Psst! To follow along with the course, activate your 7-day free PropStream trial!
Frequently Asked Questions (FAQs)
What is the biggest risk of using OPM to buy rental properties?
The biggest risk of using OPM to buy rental properties is that it makes you dependent on other investors or lenders. If the investment goes south, you may struggle to pay off the debt, potentially threatening the deal and your personal finances.
Is using OPM to buy rental properties safe?
It can be if it’s done strategically. Responsible investors who conduct due diligence and prepare multiple exit strategies tend to face minimal risk.
Where can I find reputable investment partners for OPM financing?
Start with your local network. Other real estate professionals in your area may be interested in financing your deal or partnering with you. From there, you can search for potential investors, lenders, and partners online.
What’s the biggest mistake beginners make when using OPM to buy real estate?
The biggest mistake beginners make is overleveraging themselves.
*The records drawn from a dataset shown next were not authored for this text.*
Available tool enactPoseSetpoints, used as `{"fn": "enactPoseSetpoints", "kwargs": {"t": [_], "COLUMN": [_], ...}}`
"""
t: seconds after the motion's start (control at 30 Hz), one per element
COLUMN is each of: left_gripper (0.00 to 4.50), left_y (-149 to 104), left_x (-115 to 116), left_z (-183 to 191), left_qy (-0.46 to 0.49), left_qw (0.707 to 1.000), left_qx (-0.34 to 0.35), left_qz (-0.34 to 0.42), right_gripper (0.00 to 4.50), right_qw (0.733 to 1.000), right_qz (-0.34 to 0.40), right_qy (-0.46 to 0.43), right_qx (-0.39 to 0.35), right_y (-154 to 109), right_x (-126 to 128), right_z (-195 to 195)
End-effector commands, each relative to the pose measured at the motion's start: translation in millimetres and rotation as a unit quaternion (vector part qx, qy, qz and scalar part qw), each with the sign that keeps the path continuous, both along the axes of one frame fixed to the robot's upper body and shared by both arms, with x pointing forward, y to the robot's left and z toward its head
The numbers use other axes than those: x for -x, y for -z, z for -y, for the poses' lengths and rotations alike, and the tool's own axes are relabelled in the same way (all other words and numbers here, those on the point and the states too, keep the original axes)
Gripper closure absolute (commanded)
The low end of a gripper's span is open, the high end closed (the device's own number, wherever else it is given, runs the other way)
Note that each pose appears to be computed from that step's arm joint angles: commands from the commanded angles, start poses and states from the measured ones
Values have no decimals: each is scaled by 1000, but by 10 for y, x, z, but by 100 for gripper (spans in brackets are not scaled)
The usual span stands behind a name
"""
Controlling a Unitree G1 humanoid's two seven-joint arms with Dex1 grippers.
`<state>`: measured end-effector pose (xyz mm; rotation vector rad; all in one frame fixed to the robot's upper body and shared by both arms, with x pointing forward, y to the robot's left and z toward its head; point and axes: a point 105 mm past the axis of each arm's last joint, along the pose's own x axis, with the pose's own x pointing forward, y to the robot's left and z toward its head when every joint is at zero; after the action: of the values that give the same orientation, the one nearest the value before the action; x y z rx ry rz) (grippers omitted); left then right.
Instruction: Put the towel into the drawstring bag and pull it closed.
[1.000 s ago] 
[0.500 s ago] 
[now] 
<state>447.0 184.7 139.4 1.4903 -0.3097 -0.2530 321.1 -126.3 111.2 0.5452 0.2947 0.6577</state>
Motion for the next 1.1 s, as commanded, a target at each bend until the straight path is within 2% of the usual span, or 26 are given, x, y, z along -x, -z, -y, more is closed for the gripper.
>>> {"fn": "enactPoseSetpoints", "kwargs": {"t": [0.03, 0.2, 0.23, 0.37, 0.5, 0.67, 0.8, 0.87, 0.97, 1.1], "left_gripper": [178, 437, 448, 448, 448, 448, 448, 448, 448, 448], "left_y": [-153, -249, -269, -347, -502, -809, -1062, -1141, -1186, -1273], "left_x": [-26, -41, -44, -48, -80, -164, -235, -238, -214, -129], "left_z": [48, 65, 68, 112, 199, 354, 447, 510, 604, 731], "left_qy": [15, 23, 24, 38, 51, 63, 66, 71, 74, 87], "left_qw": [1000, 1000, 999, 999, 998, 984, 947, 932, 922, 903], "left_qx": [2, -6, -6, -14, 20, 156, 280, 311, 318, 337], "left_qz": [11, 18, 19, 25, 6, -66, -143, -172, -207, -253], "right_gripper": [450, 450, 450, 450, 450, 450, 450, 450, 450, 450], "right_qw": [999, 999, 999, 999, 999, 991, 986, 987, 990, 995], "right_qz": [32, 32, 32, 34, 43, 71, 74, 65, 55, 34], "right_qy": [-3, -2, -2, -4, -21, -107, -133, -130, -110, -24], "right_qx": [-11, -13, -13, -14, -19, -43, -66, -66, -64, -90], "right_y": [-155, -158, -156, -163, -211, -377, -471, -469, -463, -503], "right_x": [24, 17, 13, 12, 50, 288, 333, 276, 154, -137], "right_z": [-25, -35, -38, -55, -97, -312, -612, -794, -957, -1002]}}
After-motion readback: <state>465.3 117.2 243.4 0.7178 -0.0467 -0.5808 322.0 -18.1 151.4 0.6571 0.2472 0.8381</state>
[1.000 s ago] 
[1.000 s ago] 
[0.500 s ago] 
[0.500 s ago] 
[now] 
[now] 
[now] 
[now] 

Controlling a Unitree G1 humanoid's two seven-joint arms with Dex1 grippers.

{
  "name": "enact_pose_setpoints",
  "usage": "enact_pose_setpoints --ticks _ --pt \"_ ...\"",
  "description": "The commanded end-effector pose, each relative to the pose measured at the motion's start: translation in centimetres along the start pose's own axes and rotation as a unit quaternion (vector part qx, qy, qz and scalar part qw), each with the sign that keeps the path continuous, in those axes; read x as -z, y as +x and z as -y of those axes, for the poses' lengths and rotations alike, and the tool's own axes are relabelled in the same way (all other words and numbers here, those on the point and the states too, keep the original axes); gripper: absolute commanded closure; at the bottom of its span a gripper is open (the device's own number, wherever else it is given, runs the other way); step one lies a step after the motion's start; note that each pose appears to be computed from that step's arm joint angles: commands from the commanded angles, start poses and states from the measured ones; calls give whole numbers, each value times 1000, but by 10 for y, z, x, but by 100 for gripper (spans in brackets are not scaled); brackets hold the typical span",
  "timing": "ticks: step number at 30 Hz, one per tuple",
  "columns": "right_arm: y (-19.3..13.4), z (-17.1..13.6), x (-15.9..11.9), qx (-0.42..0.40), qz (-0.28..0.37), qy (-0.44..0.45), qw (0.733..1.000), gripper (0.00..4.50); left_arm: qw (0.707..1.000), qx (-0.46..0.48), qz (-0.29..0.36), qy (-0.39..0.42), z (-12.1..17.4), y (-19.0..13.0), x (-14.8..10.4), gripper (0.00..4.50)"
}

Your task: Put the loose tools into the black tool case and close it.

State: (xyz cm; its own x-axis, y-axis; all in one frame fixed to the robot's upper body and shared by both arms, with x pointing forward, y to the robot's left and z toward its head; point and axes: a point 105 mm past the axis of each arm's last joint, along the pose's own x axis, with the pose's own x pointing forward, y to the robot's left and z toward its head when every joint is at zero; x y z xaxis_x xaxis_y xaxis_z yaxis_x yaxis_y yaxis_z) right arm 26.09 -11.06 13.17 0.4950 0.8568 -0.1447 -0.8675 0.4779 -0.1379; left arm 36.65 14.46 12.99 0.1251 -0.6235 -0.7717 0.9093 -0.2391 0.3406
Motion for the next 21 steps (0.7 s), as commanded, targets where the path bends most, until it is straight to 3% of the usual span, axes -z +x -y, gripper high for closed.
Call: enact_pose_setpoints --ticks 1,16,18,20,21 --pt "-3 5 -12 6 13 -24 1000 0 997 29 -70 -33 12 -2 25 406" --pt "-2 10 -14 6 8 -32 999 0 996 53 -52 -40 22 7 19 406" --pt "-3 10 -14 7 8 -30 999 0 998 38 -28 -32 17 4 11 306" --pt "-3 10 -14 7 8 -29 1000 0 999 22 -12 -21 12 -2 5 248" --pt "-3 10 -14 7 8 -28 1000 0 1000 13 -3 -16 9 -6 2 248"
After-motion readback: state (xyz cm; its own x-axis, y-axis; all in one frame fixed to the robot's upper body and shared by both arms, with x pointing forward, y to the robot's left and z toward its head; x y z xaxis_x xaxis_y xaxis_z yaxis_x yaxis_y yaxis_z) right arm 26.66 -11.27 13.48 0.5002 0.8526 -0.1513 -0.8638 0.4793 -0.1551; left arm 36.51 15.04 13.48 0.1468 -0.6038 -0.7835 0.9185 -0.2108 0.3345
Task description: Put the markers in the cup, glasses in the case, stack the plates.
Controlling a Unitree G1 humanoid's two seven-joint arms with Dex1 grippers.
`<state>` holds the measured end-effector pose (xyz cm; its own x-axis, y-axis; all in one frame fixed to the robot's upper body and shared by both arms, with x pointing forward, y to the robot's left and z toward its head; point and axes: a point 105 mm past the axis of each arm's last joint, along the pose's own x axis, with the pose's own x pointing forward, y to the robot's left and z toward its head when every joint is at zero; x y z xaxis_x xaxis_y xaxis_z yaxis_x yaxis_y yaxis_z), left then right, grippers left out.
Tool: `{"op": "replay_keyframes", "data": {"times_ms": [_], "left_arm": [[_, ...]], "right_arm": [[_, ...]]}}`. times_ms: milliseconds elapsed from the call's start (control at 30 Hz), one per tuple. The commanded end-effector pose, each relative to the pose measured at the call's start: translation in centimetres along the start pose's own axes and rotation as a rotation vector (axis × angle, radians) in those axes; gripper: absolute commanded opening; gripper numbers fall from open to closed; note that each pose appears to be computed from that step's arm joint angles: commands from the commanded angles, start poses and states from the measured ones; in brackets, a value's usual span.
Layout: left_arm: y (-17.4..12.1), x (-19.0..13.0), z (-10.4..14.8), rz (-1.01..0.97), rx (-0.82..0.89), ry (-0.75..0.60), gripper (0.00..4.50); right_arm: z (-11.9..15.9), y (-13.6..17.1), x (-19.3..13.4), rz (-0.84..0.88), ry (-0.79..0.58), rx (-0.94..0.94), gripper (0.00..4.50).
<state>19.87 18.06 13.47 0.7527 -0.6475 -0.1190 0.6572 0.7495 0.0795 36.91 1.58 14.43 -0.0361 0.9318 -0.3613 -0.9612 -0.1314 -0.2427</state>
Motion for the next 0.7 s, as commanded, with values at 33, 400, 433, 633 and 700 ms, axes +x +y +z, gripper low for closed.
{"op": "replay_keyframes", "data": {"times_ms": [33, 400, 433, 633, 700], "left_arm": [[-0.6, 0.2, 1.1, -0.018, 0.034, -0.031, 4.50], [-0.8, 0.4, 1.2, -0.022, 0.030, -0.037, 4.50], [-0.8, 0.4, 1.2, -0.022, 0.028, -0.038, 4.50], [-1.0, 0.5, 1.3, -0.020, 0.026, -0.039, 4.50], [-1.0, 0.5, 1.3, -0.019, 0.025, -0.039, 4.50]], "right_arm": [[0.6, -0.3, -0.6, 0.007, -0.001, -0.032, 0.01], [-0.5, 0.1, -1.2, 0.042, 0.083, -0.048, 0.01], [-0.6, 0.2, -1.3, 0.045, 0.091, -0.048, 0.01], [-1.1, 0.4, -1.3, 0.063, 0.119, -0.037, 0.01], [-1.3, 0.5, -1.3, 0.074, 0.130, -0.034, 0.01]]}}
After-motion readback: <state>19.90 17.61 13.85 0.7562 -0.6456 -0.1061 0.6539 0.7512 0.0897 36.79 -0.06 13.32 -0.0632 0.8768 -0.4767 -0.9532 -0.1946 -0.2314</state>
This means taking on too much debt with too little guarantee of future returns. Aim to be conservative in your return predictions and give yourself some financial cushion for market fluctuations.
Do I need a good credit score to use OPM to invest in rental properties?
No. Many investors and private lenders are willing to finance deals based on their quality and are not concerned with credit. However, your reputation and ability to execute and deliver on the deal are still important.